WHAT THE TASK REQUIRES: Copy out all of the material. Every line must match the original.
──────── EXTRACTED RECORDS ────────
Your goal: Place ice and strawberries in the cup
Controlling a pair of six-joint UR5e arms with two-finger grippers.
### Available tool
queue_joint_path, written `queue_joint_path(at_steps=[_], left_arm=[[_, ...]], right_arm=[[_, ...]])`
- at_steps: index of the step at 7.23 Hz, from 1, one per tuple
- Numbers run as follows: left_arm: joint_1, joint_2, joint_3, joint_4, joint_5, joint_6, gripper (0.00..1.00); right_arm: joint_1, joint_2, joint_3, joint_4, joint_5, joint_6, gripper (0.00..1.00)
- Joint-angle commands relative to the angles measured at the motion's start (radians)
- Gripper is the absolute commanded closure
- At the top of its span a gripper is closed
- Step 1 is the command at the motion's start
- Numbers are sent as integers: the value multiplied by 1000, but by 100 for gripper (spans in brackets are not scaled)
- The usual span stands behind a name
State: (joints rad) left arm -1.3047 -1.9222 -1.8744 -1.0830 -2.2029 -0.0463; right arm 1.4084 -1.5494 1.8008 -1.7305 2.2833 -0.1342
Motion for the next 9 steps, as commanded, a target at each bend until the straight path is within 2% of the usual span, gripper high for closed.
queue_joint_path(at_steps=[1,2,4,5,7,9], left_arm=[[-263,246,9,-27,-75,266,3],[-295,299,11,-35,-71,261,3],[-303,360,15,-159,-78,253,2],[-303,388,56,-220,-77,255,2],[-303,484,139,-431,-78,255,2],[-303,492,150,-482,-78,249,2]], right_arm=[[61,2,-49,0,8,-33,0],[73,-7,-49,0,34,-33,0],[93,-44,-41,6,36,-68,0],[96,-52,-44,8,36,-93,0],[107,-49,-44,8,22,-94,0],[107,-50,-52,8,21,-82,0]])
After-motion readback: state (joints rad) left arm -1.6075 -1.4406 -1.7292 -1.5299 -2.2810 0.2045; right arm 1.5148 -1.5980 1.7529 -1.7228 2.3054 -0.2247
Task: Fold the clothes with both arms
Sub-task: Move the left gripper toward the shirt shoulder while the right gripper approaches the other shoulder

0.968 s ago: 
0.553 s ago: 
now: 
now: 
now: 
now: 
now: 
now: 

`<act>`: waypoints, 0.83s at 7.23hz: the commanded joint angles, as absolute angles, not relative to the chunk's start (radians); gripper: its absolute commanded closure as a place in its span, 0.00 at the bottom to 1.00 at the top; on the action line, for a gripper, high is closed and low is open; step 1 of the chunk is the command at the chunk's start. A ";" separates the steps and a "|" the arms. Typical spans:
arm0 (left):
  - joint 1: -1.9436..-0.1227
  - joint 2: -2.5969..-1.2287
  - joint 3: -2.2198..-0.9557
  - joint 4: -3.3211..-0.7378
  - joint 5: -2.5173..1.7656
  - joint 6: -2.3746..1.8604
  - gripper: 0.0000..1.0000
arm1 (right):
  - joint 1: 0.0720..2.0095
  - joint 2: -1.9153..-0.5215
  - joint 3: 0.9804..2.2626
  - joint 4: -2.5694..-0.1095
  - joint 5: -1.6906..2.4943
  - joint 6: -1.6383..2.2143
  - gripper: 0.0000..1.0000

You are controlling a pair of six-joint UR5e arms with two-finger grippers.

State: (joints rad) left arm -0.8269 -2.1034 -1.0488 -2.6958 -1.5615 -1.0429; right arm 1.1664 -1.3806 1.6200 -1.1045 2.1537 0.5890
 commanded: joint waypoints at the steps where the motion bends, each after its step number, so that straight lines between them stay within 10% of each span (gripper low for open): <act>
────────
TASK OUTPUT:
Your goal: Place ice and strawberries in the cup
Controlling a pair of six-joint UR5e arms with two-finger grippers.
### Available tool
queue_joint_path, written `queue_joint_path(at_steps=[_], left_arm=[[_, ...]], right_arm=[[_, ...]])`
- at_steps: index of the step at 7.23 Hz, from 1, one per tuple
- Numbers run as follows: left_arm: joint_1, joint_2, joint_3, joint_4, joint_5, joint_6, gripper (0.00..1.00); right_arm: joint_1, joint_2, joint_3, joint_4, joint_5, joint_6, gripper (0.00..1.00)
- Joint-angle commands relative to the angles measured at the motion's start (radians)
- Gripper is the absolute commanded closure
- At the top of its span a gripper is closed
- Step 1 is the command at the motion's start
- Numbers are sent as integers: the value multiplied by 1000, but by 100 for gripper (spans in brackets are not scaled)
- The usual span stands behind a name
State: (joints rad) left arm -1.3047 -1.9222 -1.8744 -1.0830 -2.2029 -0.0463; right arm 1.4084 -1.5494 1.8008 -1.7305 2.2833 -0.1342
Motion for the next 9 steps, as commanded, a target at each bend until the straight path is within 2% of the usual span, gripper high for closed.
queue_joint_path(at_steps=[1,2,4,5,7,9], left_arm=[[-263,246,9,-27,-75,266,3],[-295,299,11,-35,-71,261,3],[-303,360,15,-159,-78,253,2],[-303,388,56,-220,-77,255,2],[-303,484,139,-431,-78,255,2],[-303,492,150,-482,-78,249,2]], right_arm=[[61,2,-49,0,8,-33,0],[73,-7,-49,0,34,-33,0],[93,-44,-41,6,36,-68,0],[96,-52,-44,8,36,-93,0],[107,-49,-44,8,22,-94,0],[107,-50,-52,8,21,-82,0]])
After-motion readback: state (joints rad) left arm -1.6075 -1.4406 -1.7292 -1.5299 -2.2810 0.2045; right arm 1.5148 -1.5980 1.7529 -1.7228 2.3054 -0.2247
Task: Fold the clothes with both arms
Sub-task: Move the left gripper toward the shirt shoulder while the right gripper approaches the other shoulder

0.968 s ago: 
0.553 s ago: 
now: 
now: 
now: 
now: 
now: 
now: 

`<act>`: waypoints, 0.83s at 7.23hz: the commanded joint angles, as absolute angles, not relative to the chunk's start (radians); gripper: its absolute commanded closure as a place in its span, 0.00 at the bottom to 1.00 at the top; on the action line, for a gripper, high is closed and low is open; step 1 of the chunk is the command at the chunk's start. A ";" separates the steps and a "|" the arms. Typical spans:
arm0 (left):
  - joint 1: -1.9436..-0.1227
  - joint 2: -2.5969..-1.2287
  - joint 3: -2.2198..-0.9557
  - joint 4: -3.3211..-0.7378
  - joint 5: -2.5173..1.7656
  - joint 6: -2.3746..1.8604
  - gripper: 0.0000..1.0000
arm1 (right):
  - joint 1: 0.0720..2.0095
  - joint 2: -1.9153..-0.5215
  - joint 3: 0.9804..2.2626
  - joint 4: -2.5694..-0.1095
  - joint 5: -1.6906..2.4943
  - joint 6: -1.6383..2.2143
  - gripper: 0.0000..1.0000

You are controlling a pair of six-joint UR5e arms with two-finger grippers.

State: (joints rad) left arm -0.8269 -2.1034 -1.0488 -2.6958 -1.5615 -1.0429; right arm 1.1664 -1.3806 1.6200 -1.1045 2.1537 0.5890
 commanded: joint waypoints at the steps where the motion bends, each after its step number, so that straight lines between them stay within 10% of each span (gripper low for open): <act>

No additional answer is needed.